Она побежала. Возвращается.

— Двадцать минут пятого! — крикнула она, пробегая через двор.

Кочегарка пищеблока на первом дворе. Мне ее не видно. Но трубу от кочегарки видно. Довольно высоко в небо уходит эта закоптелая кирпичная труба.

Я стала смотреть на нее и увидела, как из трубы в бесцветное небо порхнул дымок и растаял.

И опять новый кочегар передо мной…

— Не растопляется, — говорит она. — Подумай! Бревна толстые, еле поворотишь…

И у нее на лице сквозь сажу выступил пот.

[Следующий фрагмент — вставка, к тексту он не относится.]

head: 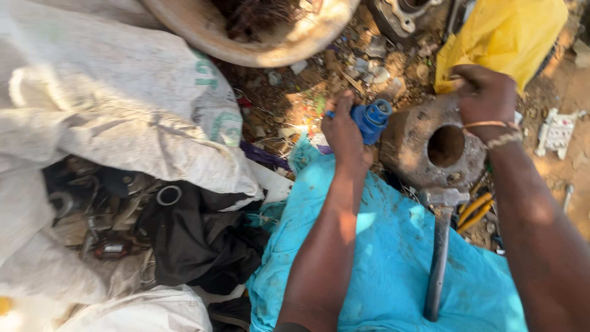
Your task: The person sits on the ground and dismantles scrap metal components on a stone anvil block. They hammer a blue plastic-metal part, pull pieces apart by hand, use pliers on a fitting, hammer a metal bracket and a hard drive casing, and place removed metal pieces into a bowl of scrap.
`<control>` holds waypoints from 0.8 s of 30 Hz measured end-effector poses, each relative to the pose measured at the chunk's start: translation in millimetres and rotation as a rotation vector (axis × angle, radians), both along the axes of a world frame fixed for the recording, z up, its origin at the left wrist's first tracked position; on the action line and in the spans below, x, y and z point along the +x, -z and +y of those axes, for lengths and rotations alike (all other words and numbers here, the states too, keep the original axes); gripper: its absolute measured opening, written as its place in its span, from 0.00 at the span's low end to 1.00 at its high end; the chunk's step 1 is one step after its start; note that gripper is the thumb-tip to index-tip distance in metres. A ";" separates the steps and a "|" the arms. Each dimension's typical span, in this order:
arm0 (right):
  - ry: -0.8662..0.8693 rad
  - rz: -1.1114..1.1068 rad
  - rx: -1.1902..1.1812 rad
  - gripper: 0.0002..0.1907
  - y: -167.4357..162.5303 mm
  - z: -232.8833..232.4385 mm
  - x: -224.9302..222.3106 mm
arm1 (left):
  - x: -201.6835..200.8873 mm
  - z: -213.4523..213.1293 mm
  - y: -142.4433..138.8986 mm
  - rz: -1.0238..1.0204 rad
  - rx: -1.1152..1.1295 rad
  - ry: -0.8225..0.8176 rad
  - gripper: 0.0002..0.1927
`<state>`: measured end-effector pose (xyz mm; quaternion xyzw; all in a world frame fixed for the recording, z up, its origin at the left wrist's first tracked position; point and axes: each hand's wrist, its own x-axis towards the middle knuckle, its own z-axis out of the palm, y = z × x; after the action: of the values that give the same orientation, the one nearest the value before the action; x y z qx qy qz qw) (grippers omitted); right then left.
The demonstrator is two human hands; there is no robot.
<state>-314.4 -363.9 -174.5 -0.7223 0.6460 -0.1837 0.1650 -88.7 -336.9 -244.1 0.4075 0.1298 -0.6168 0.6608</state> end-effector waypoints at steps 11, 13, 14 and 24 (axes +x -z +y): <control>-0.242 -0.059 -0.334 0.19 -169.3 63.7 140.0 | -4.4 -3.2 28.8 0.238 0.005 0.099 0.15; -0.279 -0.218 -0.081 0.19 -212.4 129.5 163.2 | -8.0 -3.1 30.9 0.253 0.000 0.103 0.18; -0.284 -0.272 0.043 0.19 -226.1 159.5 164.0 | -9.1 -3.2 32.4 0.221 0.004 0.115 0.20; -0.202 -0.392 0.425 0.18 -290.3 331.1 116.0 | -7.3 50.7 -24.1 -0.231 -0.226 0.304 0.23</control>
<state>-198.4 -32.8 115.8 -0.6830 0.5508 -0.1629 0.4512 -96.0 -286.1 -219.9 0.4138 -0.0795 -0.6692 0.6121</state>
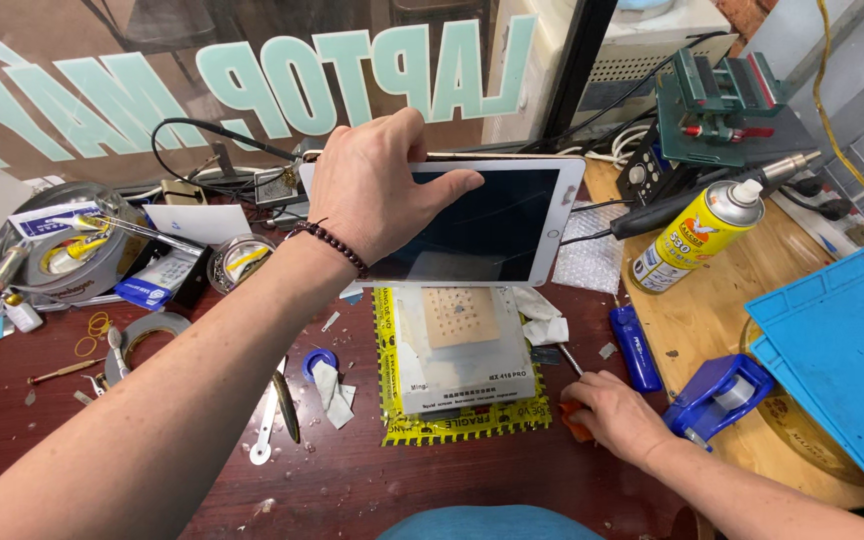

— Что делать? — сказала я.

— Резина нужна! Вот растопка!

— Резину, — говорю я, — запрещается трогать. Это НЗ — неприкосновенный запас!

— А много ли нужно на растопку!.. Ну, разреши «спикировать»…

Я молчу.

— Ну вот, — говорит она, — без завтрака останется госпиталь.

— Ну, «пикируй», — сказала я. — Только бери немного.

Она побежала к забору, раскинув руки, точно птица, которая собирается лететь. Потом, смотрю, она уже сидит верхом на заборе.

Вытащила кусок резины, кругом примятый, даже страшный, и поволокла его по желтому песку мимо фонтана, мимо цветов…

Было мне на посту развлечение — смотреть на фонтан и вот еще прибавилось — смотреть на трубу.

В небо, которое уже стало от солнца золотистым, повалил из трубы черный дым.